A jumbled collage of colorful neighborhoods and beautiful views, San Francisco draws those free-spirited types who have an eye for edgy art, a taste for imaginative cuisine and a zeal for adventure. It's really not surprising that songwriter Tony Bennett left his heart here: The city boasts jaw-dropping sights, world-class cuisine, cozy cafes and plenty of booming nightlife venues – there's no shortage of ways to stay busy here. Spend an hour or two sunning yourself alongside sea lions on the bay, admiring the views of the city from Twin Peaks, or strolling along the Marina. And for the quintessential San Franciscan experience, enjoy a ride on a cable car.

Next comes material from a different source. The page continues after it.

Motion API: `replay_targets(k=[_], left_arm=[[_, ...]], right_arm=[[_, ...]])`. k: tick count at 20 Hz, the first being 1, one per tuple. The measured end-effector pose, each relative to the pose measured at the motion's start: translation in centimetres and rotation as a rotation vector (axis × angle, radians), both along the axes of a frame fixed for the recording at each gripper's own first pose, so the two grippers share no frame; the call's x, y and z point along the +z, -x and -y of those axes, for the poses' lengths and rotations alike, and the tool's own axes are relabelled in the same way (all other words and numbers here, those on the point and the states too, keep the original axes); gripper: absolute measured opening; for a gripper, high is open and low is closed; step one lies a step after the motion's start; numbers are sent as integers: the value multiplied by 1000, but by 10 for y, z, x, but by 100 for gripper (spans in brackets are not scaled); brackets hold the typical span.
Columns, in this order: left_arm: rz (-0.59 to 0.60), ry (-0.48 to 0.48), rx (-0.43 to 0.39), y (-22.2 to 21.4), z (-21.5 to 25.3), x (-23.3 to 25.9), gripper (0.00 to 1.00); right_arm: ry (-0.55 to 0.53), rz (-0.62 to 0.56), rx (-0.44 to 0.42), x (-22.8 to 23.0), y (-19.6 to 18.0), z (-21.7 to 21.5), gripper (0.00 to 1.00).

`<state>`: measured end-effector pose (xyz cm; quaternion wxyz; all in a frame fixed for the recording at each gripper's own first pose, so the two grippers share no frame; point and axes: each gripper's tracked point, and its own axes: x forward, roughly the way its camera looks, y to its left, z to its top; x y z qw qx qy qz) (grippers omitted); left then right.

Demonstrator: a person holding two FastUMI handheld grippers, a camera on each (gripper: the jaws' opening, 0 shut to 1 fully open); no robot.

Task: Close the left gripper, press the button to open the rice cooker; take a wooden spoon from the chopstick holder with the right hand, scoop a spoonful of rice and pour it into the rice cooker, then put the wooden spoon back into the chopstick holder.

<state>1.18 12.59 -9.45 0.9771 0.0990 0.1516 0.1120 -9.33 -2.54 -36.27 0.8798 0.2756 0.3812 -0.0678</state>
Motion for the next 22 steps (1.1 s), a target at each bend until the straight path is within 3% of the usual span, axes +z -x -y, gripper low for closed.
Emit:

Often described as Los Angeles' more refined northern cousin, cool and compact San Francisco takes the big-city buzz exuded by its southern counterpart and melds it with a sense of small-town charm. Here, you'll discover a patchwork of culture flourishing throughout San Francisco's many vibrant quarters. Follow the crowds to the touristy Fisherman's Wharf area (which offers spectacular views of Alcatraz) before heading along the bay to the Presidio for a glimpse of the famous Golden Gate Bridge. But don't forget to save time for the Mission District, the Haight and the Castro for exposure to all of the different varieties of the San Francisco lifestyle.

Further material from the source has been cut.